The various tree-balancing algorithms share one thing in common. They attempt to maintain a balanced tree as the tree is being built. This article and code offer an alternative solution — any tree, no matter how imbalanced, can be rebuilt into its most optimal form.
There are several advantages to optimizing a binary tree after it has been built. First, adding a node to the tree is still simple and efficient. Second, no additional memory is required. For example, AVL trees require an additional four bytes of memory (assuming integers are used) per node to store the depth of the left and right subtrees of each node. For small data objects, this results in high overhead.
Optimizing A Binary Tree
When optimizing a binary tree, first rebuild it into its absolute worst-case form. The resulting tree will appear graphically the same as a singly linked list. Next, "fold" the tree in half, starting at the root. Then recursively fold each subtree with a length of three or more nodes. See Figure 1, Figure 2, Figure 3, and Figure 4.The code accompanying this article is contained in three modules. The first, TREEOPT. C, contains the main module and uses the optimization techniques on a simple binary tree that stores integers. The second, SHOWTREE. C, contains code that will draw the tree on a CGA screen, to confirm that the tree is indeed optimized. The last module, OPTIMIZE.C, contains all the optimization functions. Although the first two modules contain code that is specific to Microsoft C, this module is 100 per cent compatible with ANSI C and requires no libraries. The file stdio.h is included only for the compiler's definition of NULL. With the new ANSI implementation of NULL now being ((void *)0) [possibly] rather than 0, this is not a trivial matter. Because it is the focus of this article, I describe only the last module in detail.

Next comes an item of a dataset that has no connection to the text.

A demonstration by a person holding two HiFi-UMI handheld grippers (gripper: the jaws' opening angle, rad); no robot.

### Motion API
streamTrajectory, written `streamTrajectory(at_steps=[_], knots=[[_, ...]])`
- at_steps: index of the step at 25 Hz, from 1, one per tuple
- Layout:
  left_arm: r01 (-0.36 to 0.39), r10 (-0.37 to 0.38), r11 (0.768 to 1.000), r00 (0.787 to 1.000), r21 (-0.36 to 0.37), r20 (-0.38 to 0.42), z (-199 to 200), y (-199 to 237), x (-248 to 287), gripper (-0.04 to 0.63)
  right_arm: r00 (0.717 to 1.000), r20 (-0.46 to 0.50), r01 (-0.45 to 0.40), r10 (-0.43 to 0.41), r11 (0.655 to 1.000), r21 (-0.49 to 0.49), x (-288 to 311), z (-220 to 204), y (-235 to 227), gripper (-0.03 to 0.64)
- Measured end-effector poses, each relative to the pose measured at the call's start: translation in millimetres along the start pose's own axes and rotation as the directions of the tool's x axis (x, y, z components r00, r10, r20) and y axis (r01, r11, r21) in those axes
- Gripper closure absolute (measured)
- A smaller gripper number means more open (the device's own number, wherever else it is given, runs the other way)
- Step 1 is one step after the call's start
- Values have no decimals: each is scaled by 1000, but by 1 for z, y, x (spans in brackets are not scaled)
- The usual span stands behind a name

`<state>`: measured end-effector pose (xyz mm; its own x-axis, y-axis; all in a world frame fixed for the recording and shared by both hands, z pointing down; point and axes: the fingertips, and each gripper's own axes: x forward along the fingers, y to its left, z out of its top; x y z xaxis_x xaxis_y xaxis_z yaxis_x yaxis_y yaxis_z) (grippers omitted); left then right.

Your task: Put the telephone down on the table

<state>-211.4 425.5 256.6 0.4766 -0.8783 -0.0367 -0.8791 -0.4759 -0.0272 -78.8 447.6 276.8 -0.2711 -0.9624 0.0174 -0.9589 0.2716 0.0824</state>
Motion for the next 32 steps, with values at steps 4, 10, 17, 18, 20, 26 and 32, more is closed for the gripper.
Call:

The function that interfaces with outside code is optimize. It is called with a pointer to the root of a binary tree to be optimized as its single parameter. The return value is a pointer to the same tree in its most optimal form. Both the pointer to the root and the return value are void pointers. This is the suitable data type to use because any tree may be optimized using this function. Internally, the optimization functions access the nodes in the binary tree using an "empty" tree node structure:
typedef struct tnode { struct tnode *left, *right; } TREENODE;This of course implies that the tree being optimized has its node structure organized such that the pointers to the left and right child nodes are the first two fields in the record. That is a small price to pay for a generic optimizing function that requires only a single parameter.If the root passed to optimize is not empty, it is passed to worstcase, which is a recursive function that stores the root of the worst-case form of the tree in the pointer worstroot.worstcase is really a modified form of the standard recursive traversal of a binary tree found in most computer-science textbooks. It traverses the tree in ascending order, adding a node to the global variable worstroot on each node visitation. At the end of the traversal, worstroot will point to the root of the tree in its new worst-case form.
Folding The Tree
Now that the tree has been arranged into its worst-case form — with all nodes containing only a right-child node — it can be folded in half. A worst case tree is folded by first determining the depth d of the tree. Then, all nodes from the root up to and including the d/2 node are arranged such that each node becomes the left-child node of its right child. (The process is similar for worst-case trees with all nodes containing only a left-child node. In this case, the node becomes the right-child node of its left child.) If d is odd, then all nodes up to and including d/2+1 are arranged. This has the effect of placing all short branches to the outside of the tree when the folding function is used to fold any local worst-case trees (see below). The folding process is performed by fold, which receives a pointer to a local root and the direction to fold. It returns a pointer to the new local root of the folded branch.After the tree has been folded, there will probably be local worst-case branches. To optimize these branches, the recursive function fixbranch is called once for the left subtree and once for the right subtree. fixbranch recursively folds all local worst-case branches that require folding. It receives the same type of parameters as fold and also returns a pointer to the new local root of the folded branch.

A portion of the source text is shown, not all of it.